What the exercise asks:
All lines from the one containing "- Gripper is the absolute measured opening" through the end of the material are to be given back exactly, without pictures.

──────────

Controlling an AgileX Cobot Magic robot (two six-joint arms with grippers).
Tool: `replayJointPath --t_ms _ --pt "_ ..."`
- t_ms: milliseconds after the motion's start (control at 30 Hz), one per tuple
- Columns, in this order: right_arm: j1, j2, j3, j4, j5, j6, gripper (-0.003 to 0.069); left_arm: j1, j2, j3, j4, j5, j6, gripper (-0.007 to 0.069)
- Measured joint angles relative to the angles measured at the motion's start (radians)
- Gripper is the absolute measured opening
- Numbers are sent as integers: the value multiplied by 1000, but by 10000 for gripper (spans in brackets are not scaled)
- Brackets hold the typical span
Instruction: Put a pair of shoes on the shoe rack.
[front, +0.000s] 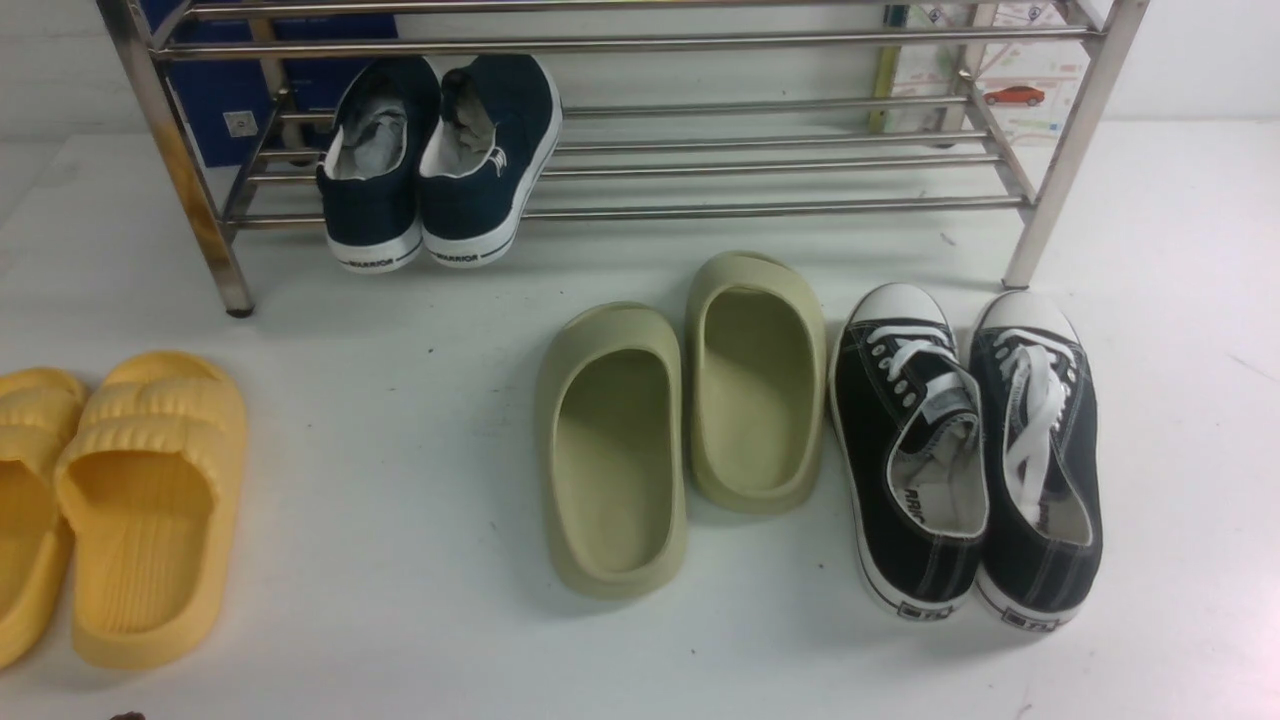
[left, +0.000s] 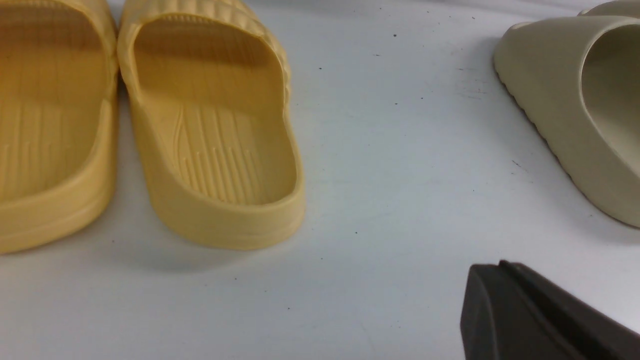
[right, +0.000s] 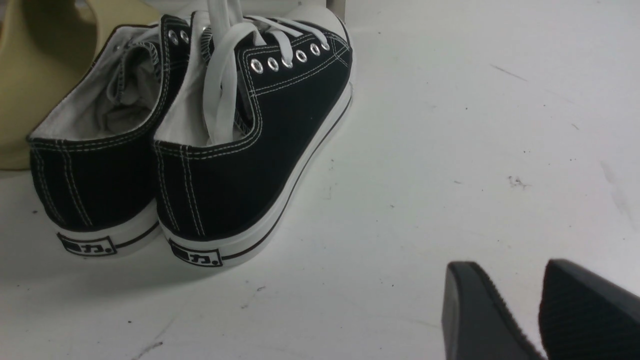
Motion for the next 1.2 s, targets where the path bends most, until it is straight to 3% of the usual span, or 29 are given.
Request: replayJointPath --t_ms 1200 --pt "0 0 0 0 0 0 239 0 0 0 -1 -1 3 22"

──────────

Answer space:
- Gripper is the absolute measured opening
- Numbers are sent as integers: the value multiplied by 1000, but by 10000 for gripper (spans in brackets are not scaled)
- Brackets hold the typical span
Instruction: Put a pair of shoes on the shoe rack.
[front, +0.000s] 
[left, +0.000s] 
[right, +0.000s] 
Motion for the next 1.2 s, targets where the path bends most, until it is straight to 3% of the usual span, or 29 are given.
Request: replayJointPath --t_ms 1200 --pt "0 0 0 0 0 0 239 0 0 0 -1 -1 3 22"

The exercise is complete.